Additionally, I found hx::HxObject::GetPtr(), which I was able to try to use instead, and it returns a very different number, but it didn’t “just work,” and might need a different method of reconstitution.

I did some experiments, since I’m new to Haxe and hxcpp in general:

var obj = new TestObject();
var objDynamic:Dynamic = obj;
trace(cpp.Pointer.addressOf(obj));
trace(cpp.Pointer.fromRaw(cpp.RawPointer.addressOf(obj)));
trace(cpp.Pointer.addressOf(objDynamic));
trace(cpp.Pointer.fromRaw(cpp.RawPointer.addressOf(objDynamic)));
trace(hex(untyped __cpp__("(intptr_t)&obj")));
trace(hex(untyped __cpp__("(intptr_t)objDynamic.GetPtr()")));
trace(hex(untyped __cpp__("(intptr_t)&objDynamic")));

Produces this output:

Pointer(00000024196FEB58)
Pointer(00000024196FEB58)
Pointer(00000024196FEB60)
Pointer(00000024196FEB60)
00000024196FEB58
0000013FC5DFDFCC
00000024196FEB60

The pointer value of the object is not the same as the pointer value of the Dynamic! But, it’s very close - just 2 bytes different. Since the Dynamic is a box for the object, I wouldn’t expect them to be SO close in memory. Unless there’s some allocation trick where some metadata is stored with the allocation in the two bytes before the pointer I haven’t looked into that, yet. [Edit: The pointers are 8 bytes apart, because hex, which is more plausible.]

RawPointer.addressOf seems to consistently translate into just using operator&, and thus gives the same results as it with the same input. Great!

Just getting a Pointer, and printing it gives the same results as getting a RawPointer and converting it to a Pointer and printing that, so that object → RawPointerPointer seems like it should work.

Also, I notice that the pointers are the same before and after the test, so the GC doesn’t seem to be moving anything yet.

I was able to get something to work, but only by diving into the internals of hxcpp that probably are not guaranteed to remain stable between versions. An official solution would be better!
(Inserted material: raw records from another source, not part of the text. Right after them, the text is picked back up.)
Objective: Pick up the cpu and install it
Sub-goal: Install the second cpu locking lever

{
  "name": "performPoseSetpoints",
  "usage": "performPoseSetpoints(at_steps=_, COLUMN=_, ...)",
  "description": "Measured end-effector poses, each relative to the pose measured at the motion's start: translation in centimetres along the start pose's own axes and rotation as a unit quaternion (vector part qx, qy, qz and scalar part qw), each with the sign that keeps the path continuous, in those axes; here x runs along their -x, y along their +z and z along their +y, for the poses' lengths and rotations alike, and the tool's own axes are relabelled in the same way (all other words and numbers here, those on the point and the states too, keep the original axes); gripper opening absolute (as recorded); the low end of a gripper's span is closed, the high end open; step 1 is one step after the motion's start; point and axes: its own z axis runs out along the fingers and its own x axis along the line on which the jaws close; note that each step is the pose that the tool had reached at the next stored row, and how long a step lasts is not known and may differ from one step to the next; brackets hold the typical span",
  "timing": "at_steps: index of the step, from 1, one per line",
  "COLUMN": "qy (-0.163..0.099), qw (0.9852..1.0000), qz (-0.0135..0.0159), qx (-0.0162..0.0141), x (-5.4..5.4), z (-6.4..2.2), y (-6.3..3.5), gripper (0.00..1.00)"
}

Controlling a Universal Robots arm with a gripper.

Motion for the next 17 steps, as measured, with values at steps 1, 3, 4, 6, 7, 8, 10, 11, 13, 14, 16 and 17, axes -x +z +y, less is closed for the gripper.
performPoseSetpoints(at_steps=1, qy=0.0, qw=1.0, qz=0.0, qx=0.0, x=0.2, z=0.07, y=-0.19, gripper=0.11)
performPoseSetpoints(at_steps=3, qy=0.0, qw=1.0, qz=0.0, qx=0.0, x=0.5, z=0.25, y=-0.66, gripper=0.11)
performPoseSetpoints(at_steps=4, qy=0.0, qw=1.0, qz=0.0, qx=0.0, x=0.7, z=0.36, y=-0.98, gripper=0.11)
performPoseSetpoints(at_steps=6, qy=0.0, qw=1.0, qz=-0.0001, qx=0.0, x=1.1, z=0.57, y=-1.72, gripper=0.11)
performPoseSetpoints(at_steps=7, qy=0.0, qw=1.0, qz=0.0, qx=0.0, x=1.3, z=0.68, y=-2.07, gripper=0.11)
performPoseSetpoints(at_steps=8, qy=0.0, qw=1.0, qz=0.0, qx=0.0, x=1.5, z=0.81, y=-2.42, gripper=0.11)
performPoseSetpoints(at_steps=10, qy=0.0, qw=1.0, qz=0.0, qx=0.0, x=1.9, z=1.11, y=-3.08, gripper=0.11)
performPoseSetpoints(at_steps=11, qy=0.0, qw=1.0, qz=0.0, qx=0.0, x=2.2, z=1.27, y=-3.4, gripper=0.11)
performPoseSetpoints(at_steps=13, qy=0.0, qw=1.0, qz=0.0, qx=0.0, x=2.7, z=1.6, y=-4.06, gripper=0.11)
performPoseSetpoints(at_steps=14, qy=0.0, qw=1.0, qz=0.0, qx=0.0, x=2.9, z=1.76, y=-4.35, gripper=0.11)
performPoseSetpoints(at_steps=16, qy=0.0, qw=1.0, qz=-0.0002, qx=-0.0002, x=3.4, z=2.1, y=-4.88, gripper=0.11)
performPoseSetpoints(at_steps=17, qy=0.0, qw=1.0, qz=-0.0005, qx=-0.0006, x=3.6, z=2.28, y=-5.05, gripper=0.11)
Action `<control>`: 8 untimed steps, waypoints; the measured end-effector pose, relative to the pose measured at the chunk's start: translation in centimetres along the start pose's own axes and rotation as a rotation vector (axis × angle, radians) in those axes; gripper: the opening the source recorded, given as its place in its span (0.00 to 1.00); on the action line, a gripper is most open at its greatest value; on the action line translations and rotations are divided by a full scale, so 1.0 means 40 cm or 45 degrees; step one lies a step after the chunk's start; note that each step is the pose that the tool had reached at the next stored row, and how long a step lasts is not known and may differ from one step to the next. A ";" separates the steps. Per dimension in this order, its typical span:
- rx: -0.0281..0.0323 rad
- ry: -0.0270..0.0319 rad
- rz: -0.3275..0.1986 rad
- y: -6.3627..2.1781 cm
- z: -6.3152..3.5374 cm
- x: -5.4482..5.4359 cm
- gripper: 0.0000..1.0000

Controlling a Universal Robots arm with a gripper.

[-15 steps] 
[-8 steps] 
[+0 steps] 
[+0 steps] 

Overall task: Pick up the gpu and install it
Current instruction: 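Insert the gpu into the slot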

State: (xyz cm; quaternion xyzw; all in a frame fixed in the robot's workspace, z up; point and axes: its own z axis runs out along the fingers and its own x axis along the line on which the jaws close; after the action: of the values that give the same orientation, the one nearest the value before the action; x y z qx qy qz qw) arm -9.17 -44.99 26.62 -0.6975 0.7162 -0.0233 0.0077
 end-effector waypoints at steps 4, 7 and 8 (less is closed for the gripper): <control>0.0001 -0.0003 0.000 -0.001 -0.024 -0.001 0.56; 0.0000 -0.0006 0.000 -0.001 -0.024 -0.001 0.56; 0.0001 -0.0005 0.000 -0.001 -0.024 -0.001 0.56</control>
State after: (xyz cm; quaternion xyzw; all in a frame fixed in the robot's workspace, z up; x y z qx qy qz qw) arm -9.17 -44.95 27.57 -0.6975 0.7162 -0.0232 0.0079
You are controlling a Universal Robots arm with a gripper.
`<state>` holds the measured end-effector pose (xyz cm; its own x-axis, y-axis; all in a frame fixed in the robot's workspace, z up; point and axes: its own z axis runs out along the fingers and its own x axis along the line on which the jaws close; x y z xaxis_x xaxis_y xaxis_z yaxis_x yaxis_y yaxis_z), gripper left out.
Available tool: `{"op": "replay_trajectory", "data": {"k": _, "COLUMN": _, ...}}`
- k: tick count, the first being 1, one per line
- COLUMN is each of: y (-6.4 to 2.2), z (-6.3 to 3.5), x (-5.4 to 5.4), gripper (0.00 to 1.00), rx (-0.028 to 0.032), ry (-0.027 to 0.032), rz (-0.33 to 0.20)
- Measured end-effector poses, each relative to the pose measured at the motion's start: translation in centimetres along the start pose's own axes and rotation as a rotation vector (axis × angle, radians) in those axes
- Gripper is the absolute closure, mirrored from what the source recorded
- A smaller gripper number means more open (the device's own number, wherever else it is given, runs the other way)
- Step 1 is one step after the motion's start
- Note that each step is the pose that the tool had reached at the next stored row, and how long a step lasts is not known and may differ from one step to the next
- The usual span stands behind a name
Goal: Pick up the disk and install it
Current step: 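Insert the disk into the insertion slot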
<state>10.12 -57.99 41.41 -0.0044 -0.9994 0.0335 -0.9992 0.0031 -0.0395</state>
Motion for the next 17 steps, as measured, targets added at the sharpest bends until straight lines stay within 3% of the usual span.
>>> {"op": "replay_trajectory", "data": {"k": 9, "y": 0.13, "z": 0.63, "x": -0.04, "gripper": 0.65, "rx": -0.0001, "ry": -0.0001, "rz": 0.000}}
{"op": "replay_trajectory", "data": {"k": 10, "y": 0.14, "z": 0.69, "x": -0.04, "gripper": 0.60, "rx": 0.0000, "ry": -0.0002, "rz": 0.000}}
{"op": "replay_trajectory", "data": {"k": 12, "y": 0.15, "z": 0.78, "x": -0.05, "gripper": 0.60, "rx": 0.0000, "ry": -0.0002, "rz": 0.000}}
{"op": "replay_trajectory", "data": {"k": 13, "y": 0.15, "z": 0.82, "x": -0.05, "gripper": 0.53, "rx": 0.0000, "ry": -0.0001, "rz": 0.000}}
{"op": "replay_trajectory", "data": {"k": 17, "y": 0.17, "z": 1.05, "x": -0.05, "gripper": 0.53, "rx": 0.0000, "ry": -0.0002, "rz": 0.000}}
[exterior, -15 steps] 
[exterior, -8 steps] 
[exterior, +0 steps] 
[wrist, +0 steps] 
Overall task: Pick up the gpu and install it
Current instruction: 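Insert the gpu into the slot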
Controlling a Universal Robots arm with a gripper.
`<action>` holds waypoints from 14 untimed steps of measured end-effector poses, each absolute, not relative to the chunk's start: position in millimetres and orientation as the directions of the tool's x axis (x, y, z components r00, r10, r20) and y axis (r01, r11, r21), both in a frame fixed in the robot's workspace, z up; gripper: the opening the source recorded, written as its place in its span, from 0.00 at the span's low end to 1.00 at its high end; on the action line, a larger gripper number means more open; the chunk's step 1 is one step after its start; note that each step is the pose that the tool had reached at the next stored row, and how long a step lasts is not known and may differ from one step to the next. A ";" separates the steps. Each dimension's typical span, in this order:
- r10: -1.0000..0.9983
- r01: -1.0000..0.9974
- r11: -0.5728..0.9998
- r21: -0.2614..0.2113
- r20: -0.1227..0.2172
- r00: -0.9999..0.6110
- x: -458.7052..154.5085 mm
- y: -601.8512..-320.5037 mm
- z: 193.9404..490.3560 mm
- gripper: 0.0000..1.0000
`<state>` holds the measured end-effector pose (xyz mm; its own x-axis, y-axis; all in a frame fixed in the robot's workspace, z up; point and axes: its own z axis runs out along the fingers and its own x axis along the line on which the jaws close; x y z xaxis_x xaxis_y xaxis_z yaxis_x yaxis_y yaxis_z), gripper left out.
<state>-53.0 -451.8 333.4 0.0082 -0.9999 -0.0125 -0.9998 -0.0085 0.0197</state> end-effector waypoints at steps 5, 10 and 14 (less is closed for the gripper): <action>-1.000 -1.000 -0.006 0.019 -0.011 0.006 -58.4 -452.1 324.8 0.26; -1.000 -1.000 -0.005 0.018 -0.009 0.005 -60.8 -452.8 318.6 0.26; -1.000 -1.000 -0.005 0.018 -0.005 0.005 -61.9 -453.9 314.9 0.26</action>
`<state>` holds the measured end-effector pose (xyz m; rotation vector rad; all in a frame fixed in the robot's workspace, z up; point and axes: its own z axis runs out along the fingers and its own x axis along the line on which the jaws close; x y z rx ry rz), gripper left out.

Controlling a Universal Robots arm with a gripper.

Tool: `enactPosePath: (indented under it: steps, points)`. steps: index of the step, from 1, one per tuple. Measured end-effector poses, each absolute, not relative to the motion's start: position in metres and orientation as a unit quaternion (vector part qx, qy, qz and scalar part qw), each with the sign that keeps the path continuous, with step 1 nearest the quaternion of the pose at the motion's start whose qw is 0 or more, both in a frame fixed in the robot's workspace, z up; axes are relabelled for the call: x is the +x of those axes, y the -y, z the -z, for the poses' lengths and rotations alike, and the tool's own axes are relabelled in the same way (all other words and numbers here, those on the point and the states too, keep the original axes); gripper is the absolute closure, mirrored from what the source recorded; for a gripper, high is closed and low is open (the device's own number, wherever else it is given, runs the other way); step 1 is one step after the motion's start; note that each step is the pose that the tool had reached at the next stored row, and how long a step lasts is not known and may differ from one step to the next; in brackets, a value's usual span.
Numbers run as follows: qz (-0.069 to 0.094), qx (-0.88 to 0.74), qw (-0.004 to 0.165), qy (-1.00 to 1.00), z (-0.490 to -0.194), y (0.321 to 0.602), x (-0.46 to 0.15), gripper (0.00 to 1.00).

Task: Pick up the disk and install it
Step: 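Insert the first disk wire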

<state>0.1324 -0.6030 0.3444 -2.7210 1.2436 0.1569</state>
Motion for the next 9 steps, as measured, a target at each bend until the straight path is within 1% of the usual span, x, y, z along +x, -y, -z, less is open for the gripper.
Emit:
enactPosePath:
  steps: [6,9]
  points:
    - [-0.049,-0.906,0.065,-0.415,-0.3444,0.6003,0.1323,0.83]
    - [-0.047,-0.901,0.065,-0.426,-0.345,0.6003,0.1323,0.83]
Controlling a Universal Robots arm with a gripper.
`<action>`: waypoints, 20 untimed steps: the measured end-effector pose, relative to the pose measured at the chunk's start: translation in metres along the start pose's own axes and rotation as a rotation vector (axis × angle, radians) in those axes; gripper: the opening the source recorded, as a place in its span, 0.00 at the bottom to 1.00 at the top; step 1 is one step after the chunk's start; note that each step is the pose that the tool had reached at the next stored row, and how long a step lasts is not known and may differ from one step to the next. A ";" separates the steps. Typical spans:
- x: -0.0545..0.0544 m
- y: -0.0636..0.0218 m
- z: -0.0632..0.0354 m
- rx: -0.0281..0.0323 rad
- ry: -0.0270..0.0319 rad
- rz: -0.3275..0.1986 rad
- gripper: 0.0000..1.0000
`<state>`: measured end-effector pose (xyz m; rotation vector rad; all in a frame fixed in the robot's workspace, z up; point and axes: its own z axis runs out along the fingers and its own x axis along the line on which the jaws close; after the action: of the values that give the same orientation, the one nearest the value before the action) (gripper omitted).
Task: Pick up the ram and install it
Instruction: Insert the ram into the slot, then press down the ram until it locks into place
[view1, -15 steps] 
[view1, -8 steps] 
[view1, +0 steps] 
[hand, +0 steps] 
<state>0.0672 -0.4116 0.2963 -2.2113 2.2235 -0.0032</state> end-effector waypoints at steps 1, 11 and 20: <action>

But, here’s what I learned:

  • All Haxe classes Foo are translated into a C++ class Foo_obj that extends hx::Object, and then the C++ Foo type is typedef’d to be hx::ObjectPtr<Foo_obj>. Haxe functions taking Foo are taking the C++ Foo class, and are essentially passing pointer wrappers by value. Everyone probably already knew this, but TIL.
  • When getting Pointer.addressOf() or RawPointer.addressOf(), they get the address of the ObjectPtr box, not the object itself. This means they are pointing to the stack, and will not be stable without extreme care.
  • hx::ObjectPtr has a method GetPtr() which gets the underlying pointer (or handle?) to the referenced object. This seems like a heap pointer and does not depend on which box on the stack is wrapping it.
  • I couldn’t find a hxcpp API to get this value nor could I find one to put it back inside a Dynamic, so I shamefully dropped into untyped C++ for this.

With these converters, my test works. I don’t know if I will be subject to heap compaction, so this may still have such problems.

static function fromVoidPointer(p:cpp.RawPointer<Void>):Dynamic {
    return untyped __cpp__("Dynamic(static_cast<hx::Object*>(p))");
}

static function toVoidPointer(o:Dynamic):cpp.RawPointer<Void> {
    return untyped __cpp__("o.GetPtr()");
}

This is less work than a hashtable lookup, but feels fragile. Is there an officially sanctioned way to do this?

The thing to note about addressOf and fromRaw is that they seem to only be useful for externs, and should never be used on any Haxe-defined object, because they’ll always be grabbing stack addresses of pointer wrappers, not pointers (or handles) to the heap objects themselves.

Sorry about bringing you all along with me through my learning experiences. I hope that this is useful to someone else someday.